TASK DESCRIPTION
Everything in the data below except the pictures must be repeated word for word.

AVAILABLE DATA START

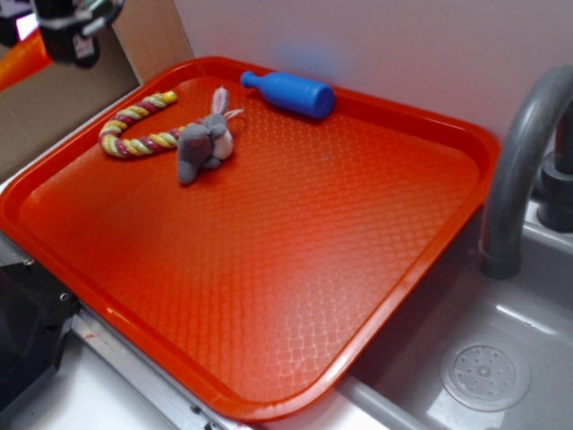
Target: Grab the carrot.
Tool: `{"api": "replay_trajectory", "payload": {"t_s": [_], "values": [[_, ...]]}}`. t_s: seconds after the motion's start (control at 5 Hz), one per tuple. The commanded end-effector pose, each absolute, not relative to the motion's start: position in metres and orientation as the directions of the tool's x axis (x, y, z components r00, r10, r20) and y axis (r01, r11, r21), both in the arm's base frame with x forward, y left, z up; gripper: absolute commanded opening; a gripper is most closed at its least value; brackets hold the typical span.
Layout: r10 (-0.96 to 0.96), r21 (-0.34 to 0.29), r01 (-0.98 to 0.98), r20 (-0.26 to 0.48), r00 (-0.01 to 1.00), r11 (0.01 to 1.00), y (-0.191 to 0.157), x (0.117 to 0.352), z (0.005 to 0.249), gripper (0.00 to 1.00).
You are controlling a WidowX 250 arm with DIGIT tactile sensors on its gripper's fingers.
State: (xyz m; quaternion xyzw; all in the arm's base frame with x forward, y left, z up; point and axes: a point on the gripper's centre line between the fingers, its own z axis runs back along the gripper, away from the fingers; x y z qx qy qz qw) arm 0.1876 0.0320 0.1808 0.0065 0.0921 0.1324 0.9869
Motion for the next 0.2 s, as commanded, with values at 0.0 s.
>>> {"api": "replay_trajectory", "payload": {"t_s": [0.0], "values": [[0.162, -0.086, -0.157, 0.058, 0.985, 0.984, -0.0007, 0.1916, 0.2257, 0.00]]}}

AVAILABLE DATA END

ANSWER BOX
Target: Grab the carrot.
Tool: `{"api": "replay_trajectory", "payload": {"t_s": [_], "values": [[_, ...]]}}`. t_s: seconds after the motion's start (control at 5 Hz), one per tuple. The commanded end-effector pose, each absolute, not relative to the motion's start: position in metres and orientation as the directions of the tool's x axis (x, y, z components r00, r10, r20) and y axis (r01, r11, r21), both in the arm's base frame with x forward, y left, z up; gripper: absolute commanded opening; a gripper is most closed at its least value; brackets hold the typical span.
Layout: r10 (-0.96 to 0.96), r21 (-0.34 to 0.29), r01 (-0.98 to 0.98), r20 (-0.26 to 0.48), r00 (-0.01 to 1.00), r11 (0.01 to 1.00), y (-0.191 to 0.157), x (0.117 to 0.352), z (0.005 to 0.249), gripper (0.00 to 1.00).
You are controlling a WidowX 250 arm with DIGIT tactile sensors on its gripper's fingers.
State: (xyz m; quaternion xyzw; all in the arm's base frame with x forward, y left, z up; point and axes: a point on the gripper's centre line between the fingers, its own z axis runs back along the gripper, away from the fingers; x y z qx qy qz qw) arm 0.1876 0.0320 0.1808 0.0065 0.0921 0.1324 0.9869
Motion for the next 0.2 s, as commanded, with values at 0.0 s.
>>> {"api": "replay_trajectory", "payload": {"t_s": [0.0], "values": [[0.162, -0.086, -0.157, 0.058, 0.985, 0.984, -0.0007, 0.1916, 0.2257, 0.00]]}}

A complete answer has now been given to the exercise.